Death of Longtime Head of Coordinating Center for Muslims of the North Caucasus a Real Problem for Moscow

Paul Goble

            Staunton, Aug. 5 – The death of Mufti Ismail Berdiyev, 70, who has headed the Coordinating Center for Muslims of the North Caucasus since 2003, represents a real problem for Moscow. While Berdiyev was sometimes eccentric in his proposals, he was a Moscow loyalist and well-liked across the region. Replacing him will not be easy.

            An ethnic Karachay who was born in exile in Kazakhstan in 1954, Berdiyev received his training at the Bukhara medressah, the Islamic Institute in Tashkent and at Al Azhar University in Cairo and began his rise through the ranks of Muslim leaders in Stavropol Kray and Karachayevo-Cherkessia at the end of Soviet times (ura.news/news/1052801606).

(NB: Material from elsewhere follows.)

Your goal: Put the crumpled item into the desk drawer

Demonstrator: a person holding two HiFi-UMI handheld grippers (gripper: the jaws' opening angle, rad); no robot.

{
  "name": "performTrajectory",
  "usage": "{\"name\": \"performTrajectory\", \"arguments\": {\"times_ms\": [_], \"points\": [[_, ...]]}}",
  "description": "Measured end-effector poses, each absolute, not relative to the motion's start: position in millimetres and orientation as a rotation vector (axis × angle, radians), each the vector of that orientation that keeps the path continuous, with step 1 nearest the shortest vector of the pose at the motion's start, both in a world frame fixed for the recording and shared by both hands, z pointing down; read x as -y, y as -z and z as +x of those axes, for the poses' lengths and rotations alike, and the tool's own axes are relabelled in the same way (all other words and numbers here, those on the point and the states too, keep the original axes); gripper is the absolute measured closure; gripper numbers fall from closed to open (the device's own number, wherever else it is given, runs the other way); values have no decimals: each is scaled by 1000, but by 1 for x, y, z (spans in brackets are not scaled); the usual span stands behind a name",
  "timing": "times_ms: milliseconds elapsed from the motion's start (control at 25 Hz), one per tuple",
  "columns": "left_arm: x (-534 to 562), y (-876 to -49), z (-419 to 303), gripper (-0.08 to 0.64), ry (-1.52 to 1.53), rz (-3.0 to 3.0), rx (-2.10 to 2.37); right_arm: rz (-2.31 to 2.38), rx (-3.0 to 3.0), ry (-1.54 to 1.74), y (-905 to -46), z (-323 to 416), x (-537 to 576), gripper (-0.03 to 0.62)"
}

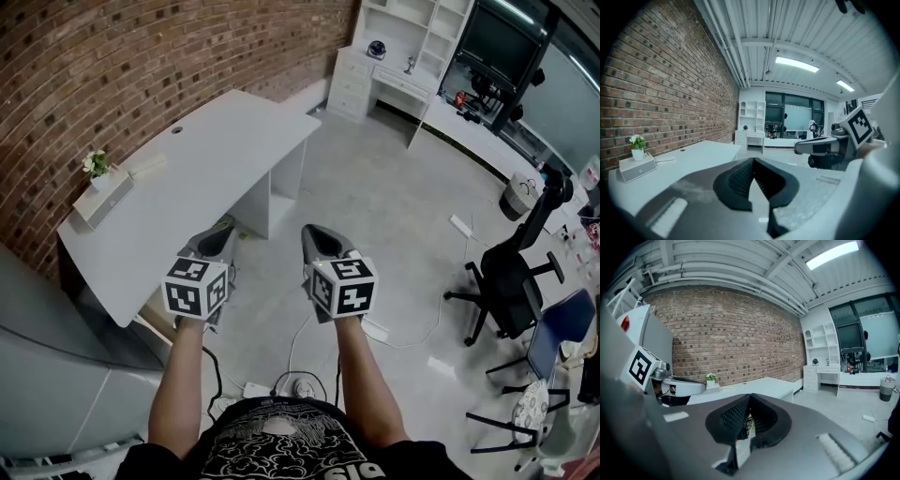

            Unlike many Muslim leaders in the Russian Federation, Berdiyev managed to maintain support not only in the Kremlin but also among his flock; and with his passing, praise for his work has come in from all sides, a reflection of the fact that he had credibility as both a victim of Soviet policies and also a beneficiary of later Soviet and then Russian leaders.

            Finding a replacement will be difficult not only because those Muslim leaders with that kind of background are ever more difficult to identify but also because the Muslim communities in the North Caucasus are not only the most committed but in many ways the most diverse of any region in that country.

            Berdiyev was able to reach out to almost everyone. Identifying and installing someone equally equipped to do that will be a serious challenge, especially given the increasing Islamization in Dagestan and the often quirky Islamic policies of Chechen leader Ramzan Kadyrov (jamestown.org/program/new-and-more-radical-islamist-movement-threatens-russian-control-in-north-caucasus/).